Apache Superset Integration - pgalko/athlete_data_warehouse GitHub Wiki
https://github.com/apache/superset
pip install apache-superset
You need to create a file 'superset_config.py' with the below content and add it to your PYTHONPATH. Alternatively you can modify 'config.py' that comes with superset(not recomended).
## SUPERSET DATABASE (postgres)##
#Comment out if you want to use the default SQLite db that comes with superset
SQLALCHEMY_DATABASE_URI = 'postgresql://<USERNAME>:<PASSWORD>@localhost/superset'
## MUTATE CONNECTION URI BASED ON USERNAME ##
#Requires DB connection to a default database created by admin via Superset GUI, pointing to athlete_db or sample_db(for multiuser) (Steps 7,8,9).
#The route will be mutated based on the username when user logs on. Also requires "impersonate_user" field value set to true in "public.dbs" table.
import hashlib
def str2md5(string):
m = hashlib.md5()
m.update(string.encode('utf-8'))
return m.hexdigest()
#Function to mutate the db connection string based on the username.
def DB_CONNECTION_MUTATOR(uri, params, username, security_manager, source):
user = security_manager.find_user(username=username)
if user.username != "admin":
#this block can/should be removed if sample_user or sample_db have not been setup
if user.username == "sample_user":
uri.username = 'public_ro'
uri.port = "5433"
uri.database = 'sample_db'
else:
#
uri.database = str(str2md5(user.username)) + "_Athlete_Data_DB"
uri.port = "5432"
uri.username = 'postgres'
else:
uri.username = 'postgres'
return uri, params
## SUPERSET AUTO LOGIN ##
# This is to autologin the athletedata user to superset. Refer to sample "custom_security.py" for details.
from custom_security import CustomSecurityManager
CUSTOM_SECURITY_MANAGER = CustomSecurityManager
Copy 'custom_security.py' to your PYTHONPATH or wherever it can be accessed from 'superset_config.py'.

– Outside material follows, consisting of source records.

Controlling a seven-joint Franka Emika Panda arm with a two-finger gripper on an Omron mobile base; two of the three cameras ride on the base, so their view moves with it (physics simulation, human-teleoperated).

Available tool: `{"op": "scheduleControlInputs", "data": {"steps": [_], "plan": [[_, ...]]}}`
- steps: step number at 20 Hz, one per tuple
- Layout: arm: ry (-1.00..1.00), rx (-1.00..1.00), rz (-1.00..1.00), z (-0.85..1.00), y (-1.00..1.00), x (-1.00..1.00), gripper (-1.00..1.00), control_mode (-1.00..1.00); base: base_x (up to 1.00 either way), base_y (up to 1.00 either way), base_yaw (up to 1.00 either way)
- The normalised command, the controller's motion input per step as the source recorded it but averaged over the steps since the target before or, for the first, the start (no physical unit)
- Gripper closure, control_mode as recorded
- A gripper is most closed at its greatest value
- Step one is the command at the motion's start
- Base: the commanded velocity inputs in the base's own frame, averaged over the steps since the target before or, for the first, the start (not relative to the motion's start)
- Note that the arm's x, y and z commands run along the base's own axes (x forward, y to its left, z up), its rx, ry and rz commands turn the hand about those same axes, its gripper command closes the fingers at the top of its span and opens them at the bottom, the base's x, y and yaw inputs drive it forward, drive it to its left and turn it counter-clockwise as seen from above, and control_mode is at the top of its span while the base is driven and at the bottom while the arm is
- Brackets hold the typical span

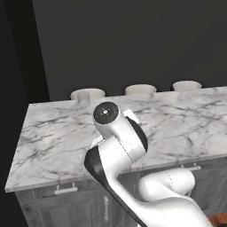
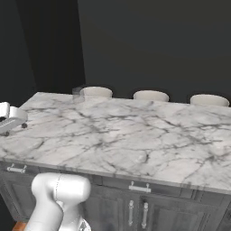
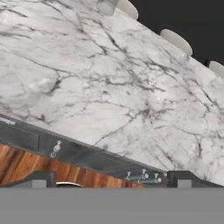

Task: Take a straw from the drawer in front and place it inside the glass cup on the dining counter.

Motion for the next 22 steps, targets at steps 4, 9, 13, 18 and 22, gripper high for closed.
{"op": "scheduleControlInputs", "data": {"steps": [4, 9, 13, 18, 22], "plan": [[0.0, -0.24, 0.11, -0.65, 0.62, -0.27, -1.0, -1.0, 0.0, 0.0, 0.0], [0.0, -0.22, 0.14, -0.67, 0.48, -0.09, -1.0, -1.0, 0.0, 0.0, 0.0], [0.0, -0.21, 0.13, -0.53, 0.33, -0.06, -1.0, -1.0, 0.0, 0.0, 0.0], [-0.09, -0.22, 0.09, -0.53, 0.32, -0.21, -1.0, -1.0, 0.0, 0.0, 0.0], [-0.16, -0.18, 0.05, -0.52, 0.31, -0.22, -1.0, -1.0, 0.0, 0.0, 0.0]]}}
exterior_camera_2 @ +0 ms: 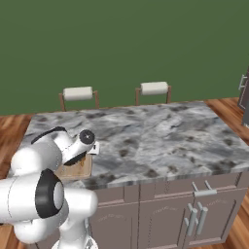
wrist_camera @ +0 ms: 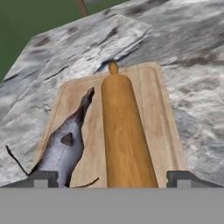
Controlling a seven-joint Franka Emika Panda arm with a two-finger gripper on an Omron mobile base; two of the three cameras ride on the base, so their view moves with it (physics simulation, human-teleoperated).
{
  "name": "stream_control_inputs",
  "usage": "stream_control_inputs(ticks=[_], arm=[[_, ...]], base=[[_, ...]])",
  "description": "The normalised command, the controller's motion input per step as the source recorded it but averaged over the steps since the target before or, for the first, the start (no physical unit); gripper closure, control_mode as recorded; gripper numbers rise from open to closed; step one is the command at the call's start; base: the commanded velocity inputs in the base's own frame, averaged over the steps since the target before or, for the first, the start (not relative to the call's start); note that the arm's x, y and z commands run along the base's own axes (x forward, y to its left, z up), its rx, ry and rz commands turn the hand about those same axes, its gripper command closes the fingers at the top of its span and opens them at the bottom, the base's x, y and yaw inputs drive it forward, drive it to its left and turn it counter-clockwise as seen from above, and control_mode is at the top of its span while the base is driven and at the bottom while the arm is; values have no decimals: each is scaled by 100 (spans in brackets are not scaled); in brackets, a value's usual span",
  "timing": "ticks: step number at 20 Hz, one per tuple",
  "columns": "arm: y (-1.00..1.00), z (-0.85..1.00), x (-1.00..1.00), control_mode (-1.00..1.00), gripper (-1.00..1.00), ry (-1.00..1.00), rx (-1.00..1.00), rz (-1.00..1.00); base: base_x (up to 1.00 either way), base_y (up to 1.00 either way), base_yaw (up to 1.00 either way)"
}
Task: Open the cabinet, retrieve the rolling pin, and place it next to the meat on the cutting board to prepare for tenderizing.
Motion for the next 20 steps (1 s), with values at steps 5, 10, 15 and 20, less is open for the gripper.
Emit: stream_control_inputs(ticks=[5, 10, 15, 20], arm=[[0, 60, 0, -100, -100, 0, 0, 0], [0, 63, 0, -100, -100, 0, 0, 0], [-1, 61, 0, -100, -100, 0, -1, 0], [-1, 65, -2, -100, -100, 0, -1, 0]], base=[[0, 0, 0], [0, 0, 0], [0, 0, 0], [0, 0, 0]])
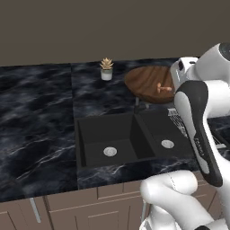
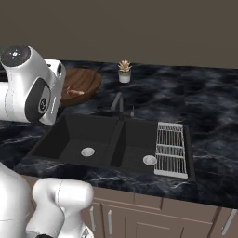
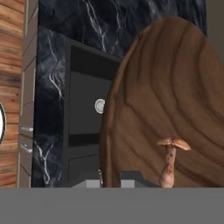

Initialize the superset database (will use SQLALCHEMY_DATABASE_URI connection string from the config file that you created in the previous step (2a)).
superset db upgrade
superset fab create-admin
superset init
Start a development web server on port 8088, use -p to bind to another port (Only if using default Flask server, not suitable for production or multiuser)).
superset run -p 8088 --with-threads --reload --debugger
If you want to use WSGI HTTP server more information can be found here https://superset.apache.org/docs/installation/configuring-superset. I have also included a sample Apache MOD_WSGI files and settings in the 'apache_mod_wsgi' folder.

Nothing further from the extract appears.